● PROBLEM DESCRIPTION
Among the entries below, find each line with "left" and show it.

MATERIALS PROVIDED START

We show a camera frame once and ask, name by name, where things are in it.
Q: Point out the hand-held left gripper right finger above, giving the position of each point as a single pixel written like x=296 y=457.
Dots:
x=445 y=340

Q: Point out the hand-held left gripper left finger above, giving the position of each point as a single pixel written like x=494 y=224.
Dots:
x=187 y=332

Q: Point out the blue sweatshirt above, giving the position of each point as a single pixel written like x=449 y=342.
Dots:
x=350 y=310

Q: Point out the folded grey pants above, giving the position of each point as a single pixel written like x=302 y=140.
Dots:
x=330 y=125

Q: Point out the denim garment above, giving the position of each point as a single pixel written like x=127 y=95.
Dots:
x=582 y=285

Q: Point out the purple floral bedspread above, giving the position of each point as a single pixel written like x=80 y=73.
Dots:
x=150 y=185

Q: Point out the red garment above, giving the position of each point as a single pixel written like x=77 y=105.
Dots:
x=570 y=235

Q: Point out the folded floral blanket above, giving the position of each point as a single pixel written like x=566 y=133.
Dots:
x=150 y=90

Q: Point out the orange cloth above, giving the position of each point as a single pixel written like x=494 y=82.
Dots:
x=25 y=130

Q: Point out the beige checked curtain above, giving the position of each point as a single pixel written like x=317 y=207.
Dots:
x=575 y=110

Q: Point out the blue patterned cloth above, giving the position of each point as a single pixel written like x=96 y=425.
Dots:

MATERIALS PROVIDED END

● SOLUTION TO THE PROBLEM
Q: Point out the hand-held left gripper right finger above, giving the position of each point as a single pixel written like x=296 y=457.
Q: Point out the hand-held left gripper left finger above, giving the position of each point as a single pixel written like x=494 y=224.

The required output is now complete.